All body structure and sheet material shall be premium grade stainless steel, Type 304L. “Don’t you care about the gauge of stainless used or the size of the structural members? Your specs don’t say so.”

The rear face of the apparatus body, vertical wall overlays shall be installed with a 16-gauge brushed stainless steel one- by one-inch corner trim piece, for edge protection. The vertical edge trim piece shall extend from the top to the bottom and shall be fastened at a minimum of three locations, top, middle, and bottom. “Your specifications here are nebulous. They do not say if the trim can be attached with stainless screws or double-backed tape. Don’t you care?”

To allow for proper air circulation and flow, each compartment shall have a venting route. The venting locations shall be determined by best fit for each body configuration. The vents will be chrome louvered plate and installed appropriately on the compartment interior walls. “What is a venting route? It appears this requirement is something directly from Brand X’s proprietary specification.”

The vertically hinged (compartment) doors shall each have a stainless steel spring loaded door holder. The horizontally top hinged doors shall have a gas charged shock to hold the door in the up position. “Your specifications only call for a single gas shock to hold up horizontally hinged doors. Don’t you realize the doors over the wheel well compartments are almost five feet wide by three feet high?
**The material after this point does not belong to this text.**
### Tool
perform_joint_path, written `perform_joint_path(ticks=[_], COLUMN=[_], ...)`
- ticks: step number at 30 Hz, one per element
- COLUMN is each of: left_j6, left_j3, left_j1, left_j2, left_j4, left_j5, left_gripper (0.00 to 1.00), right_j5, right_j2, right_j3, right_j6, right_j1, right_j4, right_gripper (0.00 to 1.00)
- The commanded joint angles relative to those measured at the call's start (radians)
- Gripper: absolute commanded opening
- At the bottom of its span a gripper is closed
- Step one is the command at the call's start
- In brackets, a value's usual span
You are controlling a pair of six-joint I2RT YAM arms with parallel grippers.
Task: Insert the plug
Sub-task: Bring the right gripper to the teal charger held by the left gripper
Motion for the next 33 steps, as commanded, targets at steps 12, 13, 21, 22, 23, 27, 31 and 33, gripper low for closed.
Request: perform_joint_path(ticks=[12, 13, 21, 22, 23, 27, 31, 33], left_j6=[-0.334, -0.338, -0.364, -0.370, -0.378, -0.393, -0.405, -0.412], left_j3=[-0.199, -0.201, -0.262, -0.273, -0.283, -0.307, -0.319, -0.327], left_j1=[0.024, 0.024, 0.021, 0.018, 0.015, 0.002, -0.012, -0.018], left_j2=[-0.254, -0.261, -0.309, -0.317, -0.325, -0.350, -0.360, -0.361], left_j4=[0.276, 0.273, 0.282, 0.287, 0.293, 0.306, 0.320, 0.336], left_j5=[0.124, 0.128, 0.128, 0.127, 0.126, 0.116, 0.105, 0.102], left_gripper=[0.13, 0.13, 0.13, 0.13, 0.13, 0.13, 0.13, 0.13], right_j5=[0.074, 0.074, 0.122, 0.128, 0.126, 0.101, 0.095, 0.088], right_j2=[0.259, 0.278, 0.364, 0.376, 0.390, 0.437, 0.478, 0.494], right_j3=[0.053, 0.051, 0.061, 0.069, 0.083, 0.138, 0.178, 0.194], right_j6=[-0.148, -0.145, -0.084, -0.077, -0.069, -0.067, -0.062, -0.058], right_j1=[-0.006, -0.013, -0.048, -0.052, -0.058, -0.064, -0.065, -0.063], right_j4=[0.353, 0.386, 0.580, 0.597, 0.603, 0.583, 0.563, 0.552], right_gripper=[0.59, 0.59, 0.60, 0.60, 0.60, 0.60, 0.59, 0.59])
There should be more than one shock on them.”

The left rear vertical body panel shall be reinforced for installation of a ground monitor mount by the dealership. “How do you want it reinforced?”

Brushed stainless steel sill plates shall be installed at the bottom of each body compartment door opening. “Screwed on or taped on?”
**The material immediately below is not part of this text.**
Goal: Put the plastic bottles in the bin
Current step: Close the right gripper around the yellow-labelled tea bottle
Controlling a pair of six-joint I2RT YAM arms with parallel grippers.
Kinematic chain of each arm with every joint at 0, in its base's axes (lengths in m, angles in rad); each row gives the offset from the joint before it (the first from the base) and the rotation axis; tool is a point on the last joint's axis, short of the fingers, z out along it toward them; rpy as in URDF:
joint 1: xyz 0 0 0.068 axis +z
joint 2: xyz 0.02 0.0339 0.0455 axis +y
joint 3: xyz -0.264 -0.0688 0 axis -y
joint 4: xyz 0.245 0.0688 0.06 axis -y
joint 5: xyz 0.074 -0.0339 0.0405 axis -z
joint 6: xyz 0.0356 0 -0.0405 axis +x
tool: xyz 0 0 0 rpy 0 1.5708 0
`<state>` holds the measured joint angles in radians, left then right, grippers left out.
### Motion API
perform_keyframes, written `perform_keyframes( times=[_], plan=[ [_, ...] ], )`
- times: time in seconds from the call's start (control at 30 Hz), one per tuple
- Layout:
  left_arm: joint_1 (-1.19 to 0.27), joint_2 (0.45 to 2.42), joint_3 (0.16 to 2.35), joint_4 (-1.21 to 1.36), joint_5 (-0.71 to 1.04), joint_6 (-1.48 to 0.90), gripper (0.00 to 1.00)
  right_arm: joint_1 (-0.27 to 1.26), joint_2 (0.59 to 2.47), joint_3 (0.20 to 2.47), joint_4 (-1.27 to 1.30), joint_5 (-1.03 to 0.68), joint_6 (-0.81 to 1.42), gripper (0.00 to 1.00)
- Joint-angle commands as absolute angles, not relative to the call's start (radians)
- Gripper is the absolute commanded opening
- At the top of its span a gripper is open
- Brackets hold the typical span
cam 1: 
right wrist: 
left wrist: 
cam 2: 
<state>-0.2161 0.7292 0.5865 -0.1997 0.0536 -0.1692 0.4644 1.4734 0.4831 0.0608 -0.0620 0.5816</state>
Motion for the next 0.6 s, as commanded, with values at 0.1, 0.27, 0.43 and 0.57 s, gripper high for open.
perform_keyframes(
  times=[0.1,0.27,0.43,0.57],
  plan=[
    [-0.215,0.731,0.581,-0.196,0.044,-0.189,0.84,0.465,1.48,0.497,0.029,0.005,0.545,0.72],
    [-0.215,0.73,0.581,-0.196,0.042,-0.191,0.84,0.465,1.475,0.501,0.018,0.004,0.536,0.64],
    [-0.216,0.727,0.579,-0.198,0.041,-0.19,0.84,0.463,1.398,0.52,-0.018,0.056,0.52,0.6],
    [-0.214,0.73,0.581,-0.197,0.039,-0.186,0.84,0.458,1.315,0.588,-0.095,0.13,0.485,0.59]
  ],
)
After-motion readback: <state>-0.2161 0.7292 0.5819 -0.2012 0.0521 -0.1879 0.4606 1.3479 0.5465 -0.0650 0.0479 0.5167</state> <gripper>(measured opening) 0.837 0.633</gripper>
The compartment shall be divided horizontally into two (2) sections for storage of a CO2 fire extinguisher and a 20# dry chemical fire extinguisher. “If you want these manufactured to hold your extinguishers, you must provide the model number and manufacturer of the extinguishers or provide bidders with accurate measurements. We are fabricators—not mind readers.”

The aluminum flooring hosebed shall be manufactured in discrete sections to allow for ease of removal and stability. “Please define what is an acceptable dimension for a discrete section. You have to be more specific than just saying discrete.”
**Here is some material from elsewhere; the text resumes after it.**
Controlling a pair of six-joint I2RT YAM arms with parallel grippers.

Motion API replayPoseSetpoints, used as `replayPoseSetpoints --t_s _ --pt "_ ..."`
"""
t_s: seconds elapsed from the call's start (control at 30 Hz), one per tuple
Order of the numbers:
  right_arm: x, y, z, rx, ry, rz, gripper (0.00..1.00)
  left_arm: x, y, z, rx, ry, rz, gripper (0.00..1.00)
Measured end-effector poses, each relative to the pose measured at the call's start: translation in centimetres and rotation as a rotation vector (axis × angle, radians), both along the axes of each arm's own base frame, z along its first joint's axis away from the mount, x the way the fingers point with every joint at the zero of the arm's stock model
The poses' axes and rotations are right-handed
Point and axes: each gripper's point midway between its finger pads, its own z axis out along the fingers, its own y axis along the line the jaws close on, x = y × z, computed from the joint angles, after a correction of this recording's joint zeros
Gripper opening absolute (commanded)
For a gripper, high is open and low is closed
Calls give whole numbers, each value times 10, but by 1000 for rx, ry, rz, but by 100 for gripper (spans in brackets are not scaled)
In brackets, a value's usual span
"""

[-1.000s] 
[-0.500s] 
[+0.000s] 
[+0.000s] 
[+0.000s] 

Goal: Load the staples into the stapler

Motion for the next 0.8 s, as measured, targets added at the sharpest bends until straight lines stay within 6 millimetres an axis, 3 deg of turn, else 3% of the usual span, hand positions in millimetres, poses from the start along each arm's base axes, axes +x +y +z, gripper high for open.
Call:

Vertically mounted Unistrut shall be installed in all apparatus body compartments, in the upper and lower sections. “Where do you want them mounted—the side walls or the rear walls? How many are required in full-depth compartments? How many in half-depth compartments? Are they bolted in place or welded? How long should they be? Is there a preference for material? You really have to do a better job in describing what you want.”

A permanent/fixed shelf shall be installed at the upper compartment break-line of each compartment specified. “Your document did not specify if the shelves are to be welded in place or bolted in place. You have to be more specific.”

There shall be two rear tow eyes installed to the frame rails, one each side, accessible below the rear center compartment. They shall be manufactured of one-inch plate steel, and each plate shall be bolted to the chassis frame rail with a minimum quantity of six grade 8 bolts. The two plates shall be anchored together with one-inch steel tubing to prevent swaying of the frame rails during a towing operation. All steel components shall be painted black. “This requirement looks like it was copied verbatim from Brand X’s proprietary specification. By the way, is the intent for these tow eyes to be used to pull the weight of the rig? If so, you probably should say so rather than just regurgitating your preferred dealer’s specification.”

Ambiguous specifications can be as confusing and detrimental to the bidding process as extraordinarily long and flamboyant ones. Remember that you wrote the specs and you are accountable. How you treat—or mistreat—a vendor will determine his response. Write carefully, and good luck.

BILL ADAMS is a member of the Fire Apparatus & Emergency Equipment Editorial Advisory Board, a former fire apparatus salesman, and a past chief of the East Rochester (NY) Fire Department. He has 50 years of experience in the volunteer fire service.